In der Felsspalte war es finster, die Wege hinaus verlassen. Sämtliche Scheusale hatten sich bereits im Norden versammelt.

»Entweder der Nachschub wartet in der Deckung ab, was geschieht, oder sie haben keine weiteren Kämpfer mehr«, sagte Boendalin zu ihr, nachdem er ihre Blicke gesehen hatte. »Das Nordtor ist insofern keine schlechte Wahl, weil wir dort am wenigsten mit einem Angriff gerechnet hatten.«

»Aber sie wissen doch, dass wir die Verstärkung auf den Wehrgängen und durch die Korridore in der Mauer schnell verschieben können«, widersprach sie ihm. »Es ist ein Scheinangriff.« Sie betrachtete den Kampf, der an Heftigkeit zugenommen hatte. Ohne ihre tiefste Überzeugung, dass es sich um eine Finte handelte, hätte sie auch geglaubt, dass die Bestien einen Ausfall wagten und eine Entscheidung erzwingen wollten. »Wo ist ihr Magus?«

»Wir haben ihn nicht entdeckt«, erwiderte Boendalin angespannt. »Du meinst...« »Sie führen den Angriff für ihn«, sagte Goda. »Er hat etwas vor. Er möchte unsere Kräfte auf einer Seite binden.« Sie blickte zum Südtor und blieb stehen. »Ich eile zurück. Geh du an den Nordturm und befehlige die Truppen. Sobald du den Magus siehst, schick mir eine Nachricht.« Sie umarmte ihn kurz und lief los.

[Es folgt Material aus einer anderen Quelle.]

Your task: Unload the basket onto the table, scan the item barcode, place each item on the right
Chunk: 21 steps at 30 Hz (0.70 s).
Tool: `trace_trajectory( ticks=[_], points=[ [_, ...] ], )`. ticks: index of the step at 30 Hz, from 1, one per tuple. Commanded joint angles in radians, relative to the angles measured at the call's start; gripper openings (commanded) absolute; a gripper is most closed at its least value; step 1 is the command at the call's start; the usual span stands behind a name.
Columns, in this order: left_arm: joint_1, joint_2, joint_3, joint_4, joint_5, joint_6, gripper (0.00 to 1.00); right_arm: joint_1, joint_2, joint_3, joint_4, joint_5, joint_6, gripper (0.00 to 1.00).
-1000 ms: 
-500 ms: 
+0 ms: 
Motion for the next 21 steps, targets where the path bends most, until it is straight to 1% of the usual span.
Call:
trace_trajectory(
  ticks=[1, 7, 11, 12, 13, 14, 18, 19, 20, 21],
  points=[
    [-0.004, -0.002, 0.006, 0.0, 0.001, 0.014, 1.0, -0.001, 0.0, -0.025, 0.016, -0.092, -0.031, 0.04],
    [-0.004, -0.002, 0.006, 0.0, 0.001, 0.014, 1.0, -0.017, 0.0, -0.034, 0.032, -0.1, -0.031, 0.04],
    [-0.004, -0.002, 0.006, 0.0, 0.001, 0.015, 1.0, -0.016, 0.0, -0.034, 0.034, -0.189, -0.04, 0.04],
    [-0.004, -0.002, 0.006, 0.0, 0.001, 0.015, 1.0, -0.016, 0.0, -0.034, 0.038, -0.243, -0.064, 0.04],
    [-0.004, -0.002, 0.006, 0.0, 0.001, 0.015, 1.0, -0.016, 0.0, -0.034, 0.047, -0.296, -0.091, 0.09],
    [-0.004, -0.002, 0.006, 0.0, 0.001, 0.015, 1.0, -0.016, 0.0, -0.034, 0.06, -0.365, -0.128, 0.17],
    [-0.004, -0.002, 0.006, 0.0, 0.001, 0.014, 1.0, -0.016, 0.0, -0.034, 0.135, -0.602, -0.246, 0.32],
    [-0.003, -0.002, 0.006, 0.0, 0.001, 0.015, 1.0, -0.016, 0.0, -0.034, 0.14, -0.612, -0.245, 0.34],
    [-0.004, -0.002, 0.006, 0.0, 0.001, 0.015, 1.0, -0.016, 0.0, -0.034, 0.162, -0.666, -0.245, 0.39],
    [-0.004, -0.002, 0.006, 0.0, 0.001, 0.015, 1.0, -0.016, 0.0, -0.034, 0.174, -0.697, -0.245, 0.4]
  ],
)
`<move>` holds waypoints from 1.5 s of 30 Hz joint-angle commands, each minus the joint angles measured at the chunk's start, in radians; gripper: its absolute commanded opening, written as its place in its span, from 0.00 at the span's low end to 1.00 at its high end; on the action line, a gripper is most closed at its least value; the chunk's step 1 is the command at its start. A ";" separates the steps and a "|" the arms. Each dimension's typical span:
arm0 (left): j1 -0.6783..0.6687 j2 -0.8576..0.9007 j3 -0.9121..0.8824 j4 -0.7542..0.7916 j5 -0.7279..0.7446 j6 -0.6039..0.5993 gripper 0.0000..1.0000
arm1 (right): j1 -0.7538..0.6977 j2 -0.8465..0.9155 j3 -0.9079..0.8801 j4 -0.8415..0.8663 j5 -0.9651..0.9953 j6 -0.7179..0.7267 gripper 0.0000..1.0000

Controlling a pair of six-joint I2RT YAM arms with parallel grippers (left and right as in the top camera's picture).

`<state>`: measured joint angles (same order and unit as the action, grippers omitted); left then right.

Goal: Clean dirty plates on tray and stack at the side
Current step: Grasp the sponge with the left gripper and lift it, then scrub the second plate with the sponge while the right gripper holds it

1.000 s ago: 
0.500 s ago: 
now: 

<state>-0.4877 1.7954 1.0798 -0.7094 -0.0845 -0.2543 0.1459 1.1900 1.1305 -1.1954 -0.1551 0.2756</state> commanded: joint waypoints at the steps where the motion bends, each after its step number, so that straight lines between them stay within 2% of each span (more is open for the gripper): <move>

Boendalin stürmte in die andere Richtung davon.

Bandaäl schnürte seine Stiefel und warf sich das Kettenhemd über, griff seine Axt und eilte auf den Korridor hinaus. Auch wenn ihn niemand zur Verteidigung gerufen hatte, der Famulus wollte dabei sein. Vielleicht wurde bald jeder Arm gebraucht. »Warte!« Die Tür zu Sandas Gemächern stand offen, und seine Schwester kam heraus. Auch sie trug Rüstung und ein Beil. Zwar waren sie magisch begabt, was sie aber nicht davon abhielt, durchaus die Klingen sprechen zu lassen. Noch waren sie nicht so gut wie ihre Mutter, um allein der Magie zu vertrauen.

»Haben sie dich auch nicht geweckt?« Bandaäl richtete ihren Helm. Sie bedankte sich, indem sie die Schnürung seines Kettenhemdes korrigierte. »Nein. Mutter wollte uns schlafen lassen.«

Er sah sie an. »Oder ob es wegen des misslungenen Ausfalls ist?«

»Er ist nicht misslungen«, antwortete sie trotzig. »Wir haben zahlreiche Bestien und deren Gerätschaften vernichtet.«

Er seufzte. »Du weißt, wie ich es meine.« Er lief los, und sie rannte neben ihm her. »Du denkst, dass sie unseren kriegerischen Geschwistern und Bruder Boendalin den Vorrang gibt. Das mag sein.« Sanda nahm das Beil in die Hand, im Gürtel störte es sie beim Laufen. »Deswegen finde ich es wichtig, dass wir uns zeigen.«

Sie eilten den Korridor entlang, in dem die Türen zu den Räumen ihrer Familie lagen. Hier ruhten sich die Zwerge aus, hier lebten sie gemeinsam. Letztlich war Übeldamm nichts anderes als ein künstlicher, symmetrisch angelegter Berg mit einem System voller Stollen und Kammern.

Sie liefen durch den großen Wohnbereich, in dem die Zweiklingens sich oft trafen und zusammensaßen, um den Umlauf zubesprechen; weiter ging es an der Küche vorbei, und schließlich standen sie vor dem Aufzug, dessen Schacht vom Boden bis zur höchsten Zinne reichte. Eine Erleichterung sondergleichen.

Bandaäl betätigte den Hebel, um die Gewichte in Gang zu setzen und den Aufzug zu ihnen zu rufen. »Was die Scheusale wohl ausgeheckt haben?«

»Es muss so gefährlich sein, dass sie Alarm für die gesamte Festung gegeben haben«, meinte Sanda nachdenklich.

»Außer für uns.« Bandaäl beschloss, nach dem Angriff - oder was sonst vor den Mauern geschah - einige Worte mit ihrer Mutter zu wechseln. Selbst wenn sie keine ihrer Famuli in der Nähe haben wollte, mussten er und seine Schwester bei weiteren Angriffen Bescheid bekommen. Wie sah es aus, wenn die Kinder des Generals in den Federn lagen und gleichzeitig das Blut der Verteidiger vergossen wurde?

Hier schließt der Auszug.